Updated

While waiting for my plane out to Salt Lake City, I struck up a conversation with a viewer. Actually, he struck up the conversation with me.

He said that he hoped all the Enron guys would rot in hell.

"Throw 'em in jail and throw away the key," he said.

"And the rest of all those CEO bums too," he added. "They're all crooks."

"All of them?" I asked.

"Every single one," he replied.

I politely told him that I disagreed.

Enron was a big mess, but a unique mess and hardly a typical mess.

As no less than the Wall Street Journal reported this weekend, far from leading to a cascade of criminal convictions for corporate America, what's remarkable, is that it hasn't.

Sure, there were Adelphia Communications and Tyco and Global Crossing. But when you think about it, that's it.

They are a handful of companies out of thousands of publicly listed ones, thousands more private concerns. Each were their own sicknesses — no signs of rampant illness.

My conclusion: Most companies are soundly run, most CEOs are decent and most enterprises aren't run like criminal enterprises.
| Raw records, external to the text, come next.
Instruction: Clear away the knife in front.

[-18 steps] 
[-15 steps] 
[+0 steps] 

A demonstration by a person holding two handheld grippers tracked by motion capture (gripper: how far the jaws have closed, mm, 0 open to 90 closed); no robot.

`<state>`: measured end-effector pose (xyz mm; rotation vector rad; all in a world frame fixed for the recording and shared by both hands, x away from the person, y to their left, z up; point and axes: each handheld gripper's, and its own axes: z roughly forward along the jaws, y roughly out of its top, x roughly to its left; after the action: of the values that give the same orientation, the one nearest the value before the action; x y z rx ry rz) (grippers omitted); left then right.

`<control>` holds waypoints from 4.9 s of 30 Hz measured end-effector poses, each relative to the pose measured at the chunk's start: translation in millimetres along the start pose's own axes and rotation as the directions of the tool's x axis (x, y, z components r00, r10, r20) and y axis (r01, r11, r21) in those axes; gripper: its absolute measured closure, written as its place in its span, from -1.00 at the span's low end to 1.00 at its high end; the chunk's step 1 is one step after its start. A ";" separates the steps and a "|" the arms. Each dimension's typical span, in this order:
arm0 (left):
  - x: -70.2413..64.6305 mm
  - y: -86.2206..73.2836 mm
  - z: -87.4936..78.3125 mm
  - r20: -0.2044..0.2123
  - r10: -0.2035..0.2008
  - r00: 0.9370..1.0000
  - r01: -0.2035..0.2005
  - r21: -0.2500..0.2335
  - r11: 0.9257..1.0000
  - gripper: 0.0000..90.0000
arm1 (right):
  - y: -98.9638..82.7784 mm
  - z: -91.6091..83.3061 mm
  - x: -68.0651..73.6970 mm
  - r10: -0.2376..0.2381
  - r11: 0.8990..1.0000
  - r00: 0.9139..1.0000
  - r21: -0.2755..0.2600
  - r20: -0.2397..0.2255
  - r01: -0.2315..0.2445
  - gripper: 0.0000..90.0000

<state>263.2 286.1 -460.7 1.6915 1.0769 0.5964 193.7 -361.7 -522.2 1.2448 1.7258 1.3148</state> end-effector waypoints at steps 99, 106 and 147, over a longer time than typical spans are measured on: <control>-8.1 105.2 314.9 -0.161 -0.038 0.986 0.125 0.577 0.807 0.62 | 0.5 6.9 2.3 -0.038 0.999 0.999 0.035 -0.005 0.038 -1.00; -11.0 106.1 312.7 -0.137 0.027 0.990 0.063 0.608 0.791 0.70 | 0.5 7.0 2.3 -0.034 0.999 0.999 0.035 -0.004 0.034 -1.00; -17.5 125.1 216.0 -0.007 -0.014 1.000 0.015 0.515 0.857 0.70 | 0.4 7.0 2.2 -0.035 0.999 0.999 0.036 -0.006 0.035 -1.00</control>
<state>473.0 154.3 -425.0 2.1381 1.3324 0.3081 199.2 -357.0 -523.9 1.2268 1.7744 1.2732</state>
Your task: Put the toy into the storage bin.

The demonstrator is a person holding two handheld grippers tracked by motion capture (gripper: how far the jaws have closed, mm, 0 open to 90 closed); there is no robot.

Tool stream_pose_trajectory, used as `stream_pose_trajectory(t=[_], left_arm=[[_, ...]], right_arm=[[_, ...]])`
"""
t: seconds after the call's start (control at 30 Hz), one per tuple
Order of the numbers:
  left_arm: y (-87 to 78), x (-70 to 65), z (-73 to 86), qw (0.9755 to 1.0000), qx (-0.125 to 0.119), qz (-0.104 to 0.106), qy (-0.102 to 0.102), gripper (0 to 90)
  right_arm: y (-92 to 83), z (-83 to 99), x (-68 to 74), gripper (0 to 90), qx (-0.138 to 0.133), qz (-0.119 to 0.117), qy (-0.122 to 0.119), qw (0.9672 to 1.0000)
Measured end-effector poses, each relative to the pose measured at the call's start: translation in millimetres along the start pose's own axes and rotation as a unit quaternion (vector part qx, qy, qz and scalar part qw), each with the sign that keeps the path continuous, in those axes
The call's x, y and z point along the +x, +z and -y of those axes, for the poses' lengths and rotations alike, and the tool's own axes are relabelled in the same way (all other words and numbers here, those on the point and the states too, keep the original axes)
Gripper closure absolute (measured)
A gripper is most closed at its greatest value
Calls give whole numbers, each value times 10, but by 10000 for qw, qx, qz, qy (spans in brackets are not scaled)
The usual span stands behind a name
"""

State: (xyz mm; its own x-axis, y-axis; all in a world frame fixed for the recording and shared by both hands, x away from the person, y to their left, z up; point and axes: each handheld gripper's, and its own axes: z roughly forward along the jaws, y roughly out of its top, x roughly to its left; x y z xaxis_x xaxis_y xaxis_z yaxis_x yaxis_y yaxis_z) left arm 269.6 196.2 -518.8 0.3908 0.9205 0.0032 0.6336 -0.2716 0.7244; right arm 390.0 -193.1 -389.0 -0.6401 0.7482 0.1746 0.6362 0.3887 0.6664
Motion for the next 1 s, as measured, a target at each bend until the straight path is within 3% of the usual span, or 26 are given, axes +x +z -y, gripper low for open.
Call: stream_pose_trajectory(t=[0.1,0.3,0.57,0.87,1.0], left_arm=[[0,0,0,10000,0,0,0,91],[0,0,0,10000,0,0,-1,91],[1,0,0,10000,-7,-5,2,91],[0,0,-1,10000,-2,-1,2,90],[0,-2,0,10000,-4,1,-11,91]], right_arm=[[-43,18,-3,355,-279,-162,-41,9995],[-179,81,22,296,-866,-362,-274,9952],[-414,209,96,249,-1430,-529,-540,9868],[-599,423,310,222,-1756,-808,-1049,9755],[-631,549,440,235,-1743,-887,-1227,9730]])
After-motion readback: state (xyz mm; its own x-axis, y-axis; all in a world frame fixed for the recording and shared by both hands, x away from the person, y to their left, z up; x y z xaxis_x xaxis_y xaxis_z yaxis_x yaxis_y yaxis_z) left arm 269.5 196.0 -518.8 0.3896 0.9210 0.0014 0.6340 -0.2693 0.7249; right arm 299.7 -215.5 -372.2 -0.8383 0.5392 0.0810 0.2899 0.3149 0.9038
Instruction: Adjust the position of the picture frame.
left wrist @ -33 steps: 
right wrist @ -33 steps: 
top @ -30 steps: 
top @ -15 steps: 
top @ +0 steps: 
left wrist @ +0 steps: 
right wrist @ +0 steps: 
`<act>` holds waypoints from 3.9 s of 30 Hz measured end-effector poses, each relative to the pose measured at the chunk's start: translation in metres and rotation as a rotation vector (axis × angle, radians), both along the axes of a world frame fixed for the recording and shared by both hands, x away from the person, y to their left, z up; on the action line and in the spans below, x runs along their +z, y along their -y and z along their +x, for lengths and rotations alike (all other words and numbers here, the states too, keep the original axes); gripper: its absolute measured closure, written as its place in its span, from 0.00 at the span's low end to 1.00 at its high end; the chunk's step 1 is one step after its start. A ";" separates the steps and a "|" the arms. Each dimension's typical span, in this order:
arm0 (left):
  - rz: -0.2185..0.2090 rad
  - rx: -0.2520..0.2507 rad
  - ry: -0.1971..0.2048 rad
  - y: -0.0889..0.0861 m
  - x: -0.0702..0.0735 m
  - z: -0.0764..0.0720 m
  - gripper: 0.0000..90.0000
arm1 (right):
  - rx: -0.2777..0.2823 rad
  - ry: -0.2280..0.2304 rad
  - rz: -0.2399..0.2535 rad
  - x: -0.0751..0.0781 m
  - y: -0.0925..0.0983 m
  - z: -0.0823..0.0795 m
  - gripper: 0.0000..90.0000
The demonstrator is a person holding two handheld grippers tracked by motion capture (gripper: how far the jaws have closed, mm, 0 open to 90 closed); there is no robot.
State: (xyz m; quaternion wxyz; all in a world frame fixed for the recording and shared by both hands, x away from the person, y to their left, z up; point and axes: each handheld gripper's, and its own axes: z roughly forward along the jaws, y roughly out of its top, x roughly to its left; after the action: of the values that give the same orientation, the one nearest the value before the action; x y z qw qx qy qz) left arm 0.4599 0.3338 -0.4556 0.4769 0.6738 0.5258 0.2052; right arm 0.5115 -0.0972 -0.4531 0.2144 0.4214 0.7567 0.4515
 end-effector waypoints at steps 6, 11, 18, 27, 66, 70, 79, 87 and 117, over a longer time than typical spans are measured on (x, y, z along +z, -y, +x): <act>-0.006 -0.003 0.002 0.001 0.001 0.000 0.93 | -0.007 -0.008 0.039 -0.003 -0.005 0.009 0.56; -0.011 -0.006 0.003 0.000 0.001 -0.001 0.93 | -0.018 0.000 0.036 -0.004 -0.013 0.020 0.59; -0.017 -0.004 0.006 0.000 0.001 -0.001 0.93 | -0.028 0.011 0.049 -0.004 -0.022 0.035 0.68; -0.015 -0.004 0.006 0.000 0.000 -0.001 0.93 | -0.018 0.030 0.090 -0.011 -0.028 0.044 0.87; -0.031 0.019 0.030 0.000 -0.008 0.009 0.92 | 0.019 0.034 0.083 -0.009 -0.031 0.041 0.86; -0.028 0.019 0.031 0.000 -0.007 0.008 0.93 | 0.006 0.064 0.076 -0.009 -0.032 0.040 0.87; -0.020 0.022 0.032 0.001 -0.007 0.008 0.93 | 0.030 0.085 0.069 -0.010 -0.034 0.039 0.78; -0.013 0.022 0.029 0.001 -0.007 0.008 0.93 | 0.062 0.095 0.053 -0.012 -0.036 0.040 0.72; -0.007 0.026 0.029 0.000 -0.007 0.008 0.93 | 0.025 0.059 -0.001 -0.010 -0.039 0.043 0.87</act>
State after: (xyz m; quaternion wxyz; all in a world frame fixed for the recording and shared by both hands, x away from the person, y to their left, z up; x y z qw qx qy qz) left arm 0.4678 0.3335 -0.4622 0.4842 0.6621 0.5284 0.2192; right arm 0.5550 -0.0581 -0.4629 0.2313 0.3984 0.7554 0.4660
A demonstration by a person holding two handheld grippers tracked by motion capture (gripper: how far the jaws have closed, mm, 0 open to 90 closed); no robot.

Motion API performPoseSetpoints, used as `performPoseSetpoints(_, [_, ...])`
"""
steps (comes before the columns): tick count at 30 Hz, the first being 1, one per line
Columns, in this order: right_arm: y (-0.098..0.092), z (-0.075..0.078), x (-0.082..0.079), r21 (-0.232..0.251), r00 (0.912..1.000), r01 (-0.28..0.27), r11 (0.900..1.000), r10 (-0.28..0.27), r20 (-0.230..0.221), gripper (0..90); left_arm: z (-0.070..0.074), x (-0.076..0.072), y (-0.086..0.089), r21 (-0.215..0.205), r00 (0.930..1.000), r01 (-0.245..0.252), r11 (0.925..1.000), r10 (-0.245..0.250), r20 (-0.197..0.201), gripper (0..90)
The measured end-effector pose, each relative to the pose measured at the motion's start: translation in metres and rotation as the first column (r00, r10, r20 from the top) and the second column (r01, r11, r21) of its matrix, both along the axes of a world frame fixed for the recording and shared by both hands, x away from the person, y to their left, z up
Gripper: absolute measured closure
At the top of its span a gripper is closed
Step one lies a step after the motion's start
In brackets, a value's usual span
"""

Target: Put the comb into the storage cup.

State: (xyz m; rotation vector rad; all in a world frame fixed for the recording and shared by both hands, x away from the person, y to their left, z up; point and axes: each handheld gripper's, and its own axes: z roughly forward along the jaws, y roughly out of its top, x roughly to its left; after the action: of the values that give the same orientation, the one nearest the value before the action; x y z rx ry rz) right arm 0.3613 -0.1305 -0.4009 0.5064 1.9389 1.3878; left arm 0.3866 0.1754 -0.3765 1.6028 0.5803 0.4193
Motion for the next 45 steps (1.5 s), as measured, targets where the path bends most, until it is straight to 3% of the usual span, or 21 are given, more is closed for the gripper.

And the ones that are, are eventually caught.

Sarbanes-Oxley came about as a means to police all, but I think it's left more companies burdened by the suspicion of guilt than guilt itself. So they pay the enormous legal and bureaucratic costs not to be another Enron — even though the vast, overwhelming majority are not.

The fact is, there will always be crooked players in a system, Sarbanes-Oxley or not. The reality since the fall of Enron is the amazing fact they are so few. And the good guys — who get no press — are so many.

The guy at the airport didn't want to hear it. I guess being an optimist, but I was duty-bound to say it.